“Have you bought your miners’ headlamps yet?” a friend asked me.
“You mean, those lights you strap on your head? Do we need them?”
“They’re really great if you have to pick through rubble looking for survivors,” she said matter-of-factly.
Perhaps the scariest part of that conversation was the way swapping tips for coping with mass catastrophes has become commonplace in the US. If you haven’t been caught up in a large-scale disaster yet, you know someone who has, and it's clear you could be next. We’re all glued to our screens gasping at scenes of post-Florence flooding in the southeast, wildfires rampaging across California, and the rising death toll around the planet from heat waves and floods.

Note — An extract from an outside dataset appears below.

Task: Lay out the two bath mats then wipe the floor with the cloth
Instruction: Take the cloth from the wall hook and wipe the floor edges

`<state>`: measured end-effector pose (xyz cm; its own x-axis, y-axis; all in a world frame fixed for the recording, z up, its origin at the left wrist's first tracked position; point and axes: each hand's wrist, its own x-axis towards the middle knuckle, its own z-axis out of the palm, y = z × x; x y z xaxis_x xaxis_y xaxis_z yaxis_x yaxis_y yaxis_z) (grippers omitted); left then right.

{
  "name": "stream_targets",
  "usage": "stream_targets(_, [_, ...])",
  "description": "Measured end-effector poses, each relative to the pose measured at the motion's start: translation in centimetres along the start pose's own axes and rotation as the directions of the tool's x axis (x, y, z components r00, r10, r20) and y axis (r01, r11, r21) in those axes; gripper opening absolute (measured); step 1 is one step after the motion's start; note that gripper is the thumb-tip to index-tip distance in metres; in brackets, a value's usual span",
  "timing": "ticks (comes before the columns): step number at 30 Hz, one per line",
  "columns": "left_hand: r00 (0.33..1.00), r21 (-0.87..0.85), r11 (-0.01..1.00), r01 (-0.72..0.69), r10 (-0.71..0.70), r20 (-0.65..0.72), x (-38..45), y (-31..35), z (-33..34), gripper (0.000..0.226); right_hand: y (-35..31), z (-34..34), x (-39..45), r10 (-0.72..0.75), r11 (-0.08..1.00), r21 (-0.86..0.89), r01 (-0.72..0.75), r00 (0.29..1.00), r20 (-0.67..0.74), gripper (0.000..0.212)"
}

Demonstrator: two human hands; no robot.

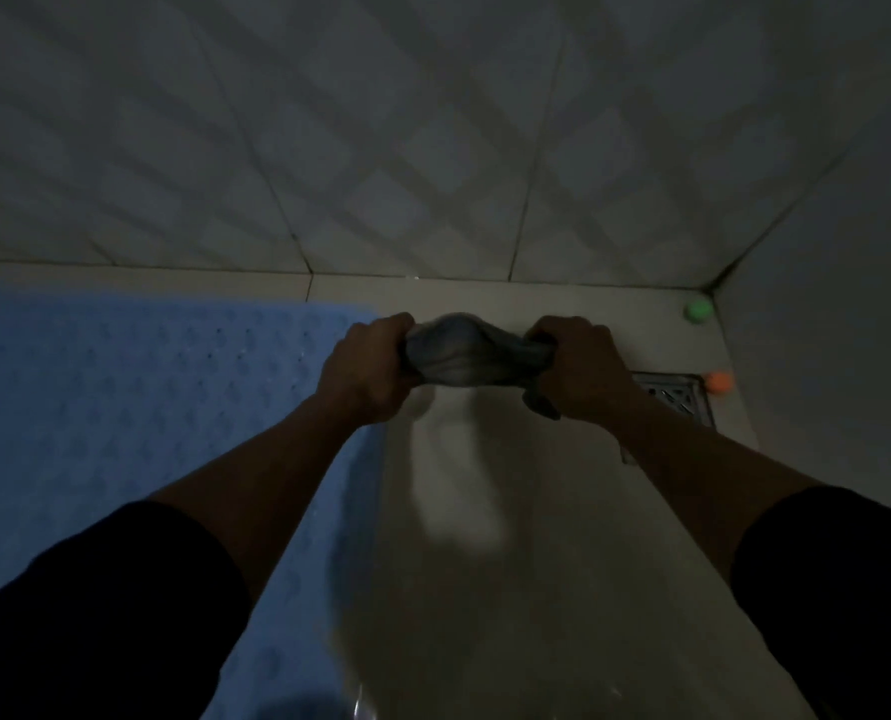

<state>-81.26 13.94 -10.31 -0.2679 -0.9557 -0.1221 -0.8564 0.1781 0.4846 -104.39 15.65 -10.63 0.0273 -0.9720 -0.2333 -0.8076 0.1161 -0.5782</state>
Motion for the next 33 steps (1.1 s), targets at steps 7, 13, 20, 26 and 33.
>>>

This is “the face of climate change … playing out in real time,” says top climate scientist Michael Mann. The Bulletin of Atomic Scientists, which measures planetary extinction-level events using the Doomsday clock, calculates we’re now just two minutes shy of midnight (aka Armageddon).
Is the world taking all this bad news with quiet dignity and grace? What do you think?
As any ostrich will tell you, the first line of defense is denial. Naysayers are shifting from “It’s not happening” to “It won’t affect me.” While five out of six Americans agree that climate change exists, more than half our citizens are convinced it will never directly impact them. You might want to ask the residents of North and South Carolina about that. Others, especially those a bit further inland who did not lose family members, homes, pets, businesses, cars, or their region’s power grid, are holding firm. They’re like teenage smokers who say, “I know you think smoking causes cancer but hey, I’m up to a pack a day, and all I have is this nagging little cough.”
Others believe the sky is falling and it’s all God’s fault. The Internet is awash with articles and videos titled “Are We Living in the End Times?” Everyone from Biblical scholars to Al Jazeera to survivalist cults are weighing in, with varying degrees of helpfulness and hysteria. The article “Here’s Why You Really Need To Prepare Like A Survivalist Right Now” urged us all to “get into a survivor mindset” and then showed this photo.
Really? I’m supposed to plan on sleeping rough and eating animals I kill and skin with that knife on the tree stump? Are you kidding me?
My home state of California has some of the world’s most unstable geography, but I am staking my life on the belief that the disasters I’m most likely to face will call for a very different set of survival skills. After a summer spent talking with fire survivors and reading the advice of experts, here’s the best wisdom I’ve learned.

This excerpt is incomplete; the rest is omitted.